FIG. 4 is a block diagram showing the major components of a laser weapon system 12. As shown in FIG. 4, a laser weapon control system 20 is coupled to an operator console 22, a radar acquisition system 24, high energy laser 26 and a tracking system 28. The output of laser 26 is coupled to a beam director 30 by way of coupling and control optics 32. The beam director produces a beacon beam 34 and a high energy weapon beam 36. The individual components of the laser weapon system 12 are well known and need not be described in detail. See, for example U.S. Pat. No. 5,198,607, incorporated herein by reference.
The acquisition system 24, is utilized to acquire the position of an object to be irradiated, such as a projectile. Information from the radar acquisition system 24 is fed to the tracking system 28 which is coupled to beam director 30 for controlling the beacon beam 34 and the high energy weapon beam 36. The beacon beam 34 is utilized for fine tracking of the projectile and precisely aiming the high energy weapon beam 36 at a location on the surface of the projectile where the warhead is typically located.

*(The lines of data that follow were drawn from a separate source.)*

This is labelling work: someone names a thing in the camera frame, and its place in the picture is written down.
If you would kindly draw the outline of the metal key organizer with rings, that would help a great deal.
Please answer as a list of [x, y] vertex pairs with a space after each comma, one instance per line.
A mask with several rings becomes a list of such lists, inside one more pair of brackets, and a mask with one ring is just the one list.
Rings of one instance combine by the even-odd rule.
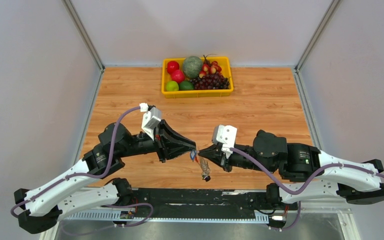
[[195, 156], [195, 161], [199, 164], [201, 168], [202, 179], [206, 182], [209, 182], [211, 180], [211, 177], [210, 177], [211, 170], [210, 170], [208, 161], [205, 158], [198, 155]]

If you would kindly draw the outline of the key with blue tag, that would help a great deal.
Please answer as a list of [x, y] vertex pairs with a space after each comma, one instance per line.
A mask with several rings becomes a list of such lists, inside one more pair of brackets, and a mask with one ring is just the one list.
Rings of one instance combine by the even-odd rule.
[[198, 162], [198, 159], [197, 159], [197, 151], [196, 150], [192, 150], [189, 154], [190, 156], [190, 159], [193, 161], [193, 162]]

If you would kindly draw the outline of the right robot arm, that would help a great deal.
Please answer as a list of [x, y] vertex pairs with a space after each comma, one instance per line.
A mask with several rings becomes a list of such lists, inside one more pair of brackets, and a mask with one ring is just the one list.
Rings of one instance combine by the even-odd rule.
[[353, 205], [384, 201], [384, 167], [379, 159], [352, 162], [263, 130], [251, 145], [241, 145], [236, 143], [236, 133], [233, 126], [218, 126], [212, 145], [198, 155], [226, 172], [234, 167], [264, 172], [272, 179], [265, 193], [272, 209], [327, 198], [343, 198]]

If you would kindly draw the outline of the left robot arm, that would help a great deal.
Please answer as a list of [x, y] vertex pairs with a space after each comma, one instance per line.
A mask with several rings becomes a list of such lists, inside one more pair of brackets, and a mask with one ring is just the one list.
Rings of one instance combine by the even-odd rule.
[[174, 131], [162, 120], [151, 130], [131, 134], [125, 126], [109, 124], [98, 136], [100, 143], [75, 165], [36, 189], [14, 192], [19, 226], [30, 234], [44, 232], [70, 215], [98, 206], [127, 207], [133, 190], [127, 179], [114, 178], [96, 190], [81, 188], [104, 179], [125, 166], [123, 158], [156, 153], [160, 162], [175, 159], [196, 149], [196, 143]]

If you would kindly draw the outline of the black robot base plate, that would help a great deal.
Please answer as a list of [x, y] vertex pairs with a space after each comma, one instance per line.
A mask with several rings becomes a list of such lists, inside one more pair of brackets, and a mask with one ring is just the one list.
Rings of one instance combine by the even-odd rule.
[[297, 203], [270, 202], [264, 191], [233, 189], [137, 188], [116, 206], [138, 204], [137, 217], [246, 218], [256, 213], [295, 211]]

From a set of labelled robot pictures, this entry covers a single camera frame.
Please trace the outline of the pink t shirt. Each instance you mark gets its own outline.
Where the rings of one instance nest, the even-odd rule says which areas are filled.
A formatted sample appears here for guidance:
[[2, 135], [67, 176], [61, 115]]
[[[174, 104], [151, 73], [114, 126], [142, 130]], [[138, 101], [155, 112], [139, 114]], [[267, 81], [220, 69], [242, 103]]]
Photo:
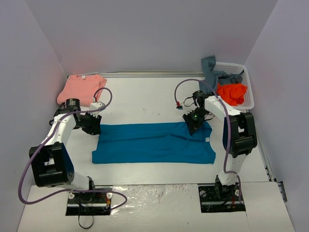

One additional problem facing laser weapon system 12 is the ability of the beacon beam 34 and particularly the high energy weapon beam 36 to propagate through the atmosphere. In order to carry out this aspect of the invention, the laser 26 preferably produces a pulsed output having a wavelength in a range of about 0.1 microns to about 10 microns, and most preferably approximately 1.1 microns. Additionally, it is preferred that the output of the laser 26 have a pulse width in the millisecond range, for example from about 0.1 microseconds to about 100 milliseconds. Preferably the laser pulses are generated at a rate of about 5 Hz to about 5 MHz.